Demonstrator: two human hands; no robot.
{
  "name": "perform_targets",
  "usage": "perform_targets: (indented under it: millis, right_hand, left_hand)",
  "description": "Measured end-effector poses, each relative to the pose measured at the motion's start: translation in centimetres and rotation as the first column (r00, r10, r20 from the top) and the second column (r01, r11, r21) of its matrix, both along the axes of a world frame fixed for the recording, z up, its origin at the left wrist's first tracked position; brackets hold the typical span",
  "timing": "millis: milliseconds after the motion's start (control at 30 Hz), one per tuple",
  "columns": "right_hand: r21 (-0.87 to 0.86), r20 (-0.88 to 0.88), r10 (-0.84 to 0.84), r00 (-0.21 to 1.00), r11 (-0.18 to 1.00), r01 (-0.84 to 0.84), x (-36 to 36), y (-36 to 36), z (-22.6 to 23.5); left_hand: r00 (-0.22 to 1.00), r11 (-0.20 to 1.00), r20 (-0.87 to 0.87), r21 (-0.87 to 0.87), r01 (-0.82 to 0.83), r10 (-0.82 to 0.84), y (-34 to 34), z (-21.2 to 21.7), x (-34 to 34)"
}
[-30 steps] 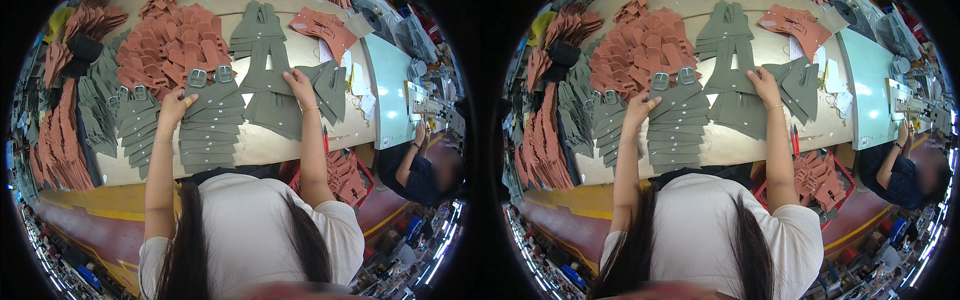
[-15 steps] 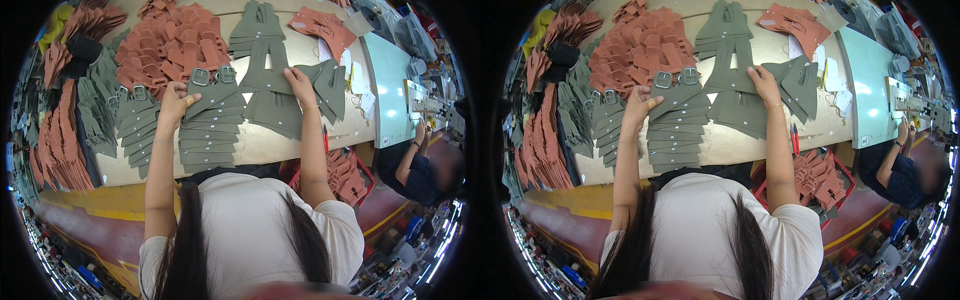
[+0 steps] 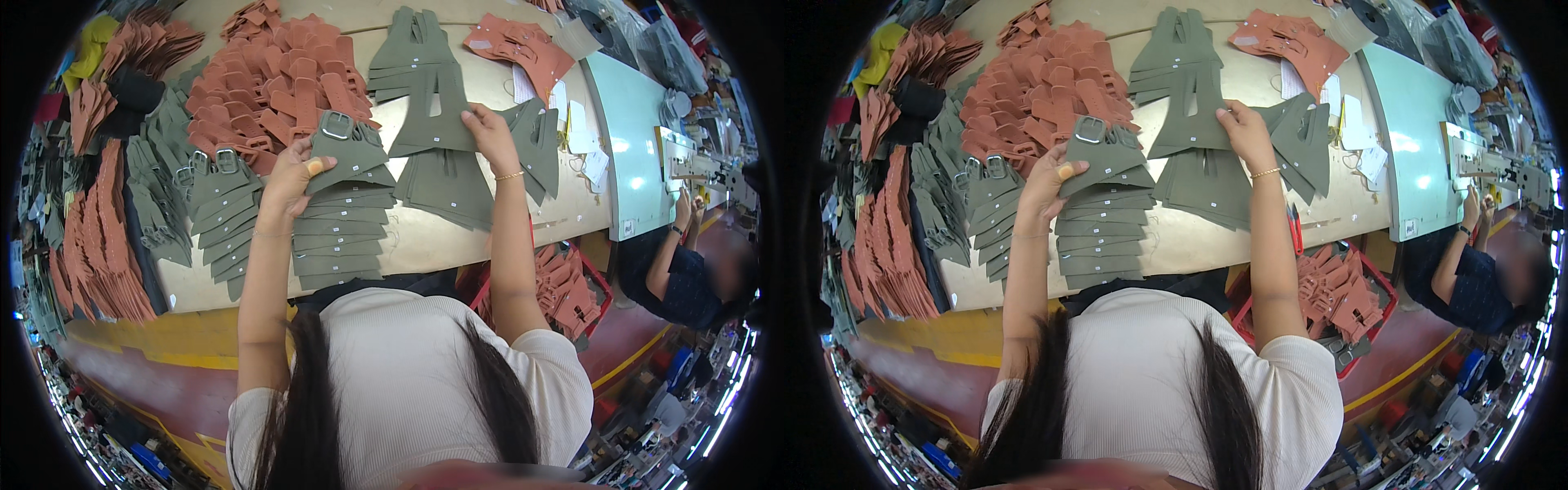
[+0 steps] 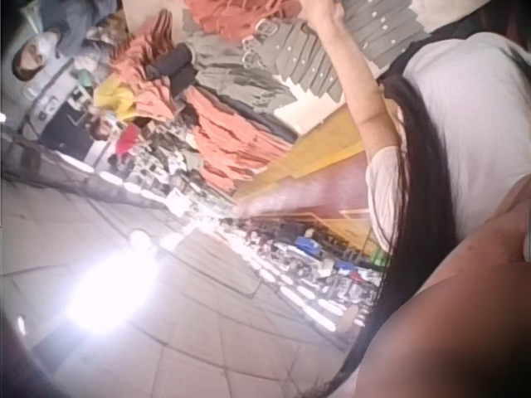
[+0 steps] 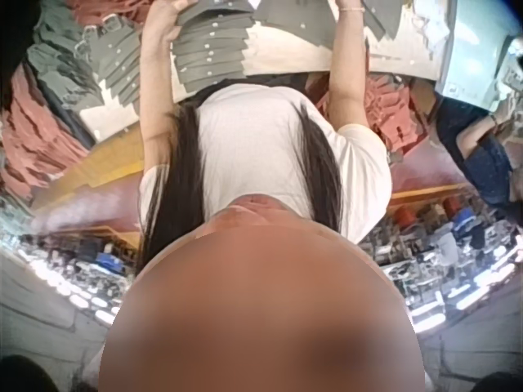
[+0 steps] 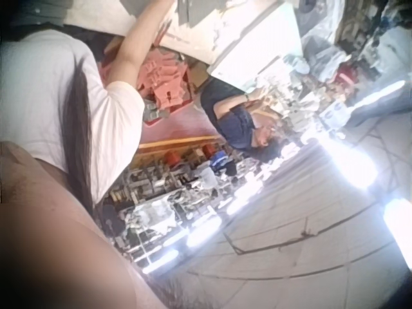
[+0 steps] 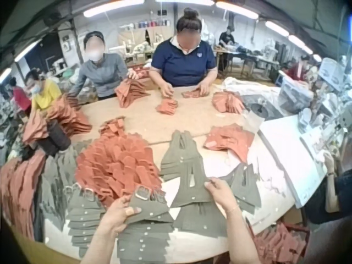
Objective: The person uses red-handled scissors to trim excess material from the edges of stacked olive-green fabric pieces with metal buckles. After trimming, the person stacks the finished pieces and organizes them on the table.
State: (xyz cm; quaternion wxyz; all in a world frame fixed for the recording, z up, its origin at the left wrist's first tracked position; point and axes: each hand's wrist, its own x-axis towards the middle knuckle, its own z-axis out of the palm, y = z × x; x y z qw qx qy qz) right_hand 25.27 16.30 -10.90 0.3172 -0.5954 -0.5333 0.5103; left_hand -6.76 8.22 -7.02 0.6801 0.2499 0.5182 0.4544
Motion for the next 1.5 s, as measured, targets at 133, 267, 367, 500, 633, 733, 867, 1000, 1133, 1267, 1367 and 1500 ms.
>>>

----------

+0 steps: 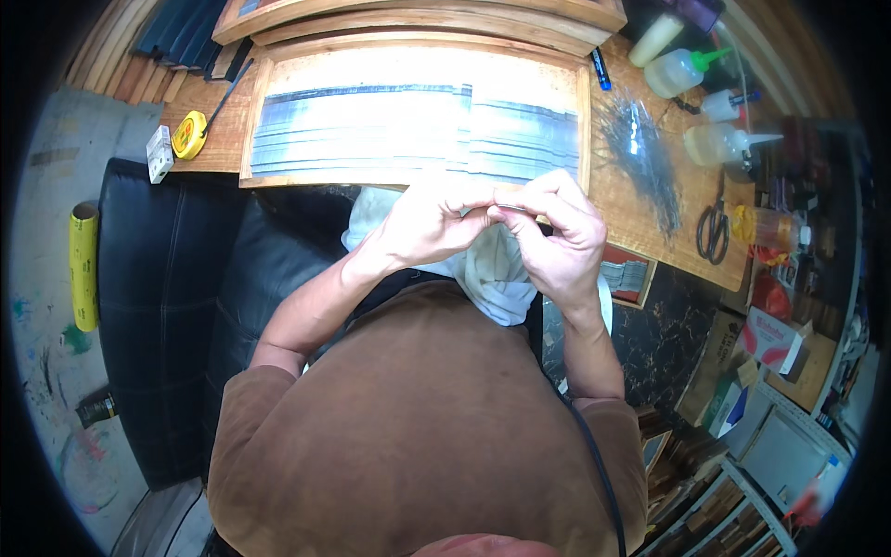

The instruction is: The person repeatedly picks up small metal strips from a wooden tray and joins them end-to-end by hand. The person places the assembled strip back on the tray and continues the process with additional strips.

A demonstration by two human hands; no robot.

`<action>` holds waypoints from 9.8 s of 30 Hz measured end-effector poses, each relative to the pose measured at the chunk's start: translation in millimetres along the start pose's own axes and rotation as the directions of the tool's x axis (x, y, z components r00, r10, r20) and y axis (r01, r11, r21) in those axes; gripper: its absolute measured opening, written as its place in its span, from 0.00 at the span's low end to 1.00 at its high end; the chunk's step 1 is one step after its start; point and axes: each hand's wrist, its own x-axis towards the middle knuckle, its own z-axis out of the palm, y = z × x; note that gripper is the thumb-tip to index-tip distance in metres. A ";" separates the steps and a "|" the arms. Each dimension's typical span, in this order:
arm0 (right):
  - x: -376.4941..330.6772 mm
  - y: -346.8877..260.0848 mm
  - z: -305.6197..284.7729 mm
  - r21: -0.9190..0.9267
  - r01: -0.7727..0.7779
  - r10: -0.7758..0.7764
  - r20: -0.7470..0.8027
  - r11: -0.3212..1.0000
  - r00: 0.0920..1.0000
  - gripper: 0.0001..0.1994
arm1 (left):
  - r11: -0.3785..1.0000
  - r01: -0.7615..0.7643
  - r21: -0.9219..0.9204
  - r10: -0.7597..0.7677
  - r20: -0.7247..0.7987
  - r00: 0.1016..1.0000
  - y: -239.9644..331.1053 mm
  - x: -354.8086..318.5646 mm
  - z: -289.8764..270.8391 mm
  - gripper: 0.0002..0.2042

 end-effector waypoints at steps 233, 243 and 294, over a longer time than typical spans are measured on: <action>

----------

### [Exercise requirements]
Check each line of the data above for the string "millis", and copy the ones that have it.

### [Task output]
  "usage": "perform_targets: (indented under it: millis, right_hand, left_hand)",
  "timing": "millis: milliseconds after the motion's start (control at 30 Hz), one per tuple",

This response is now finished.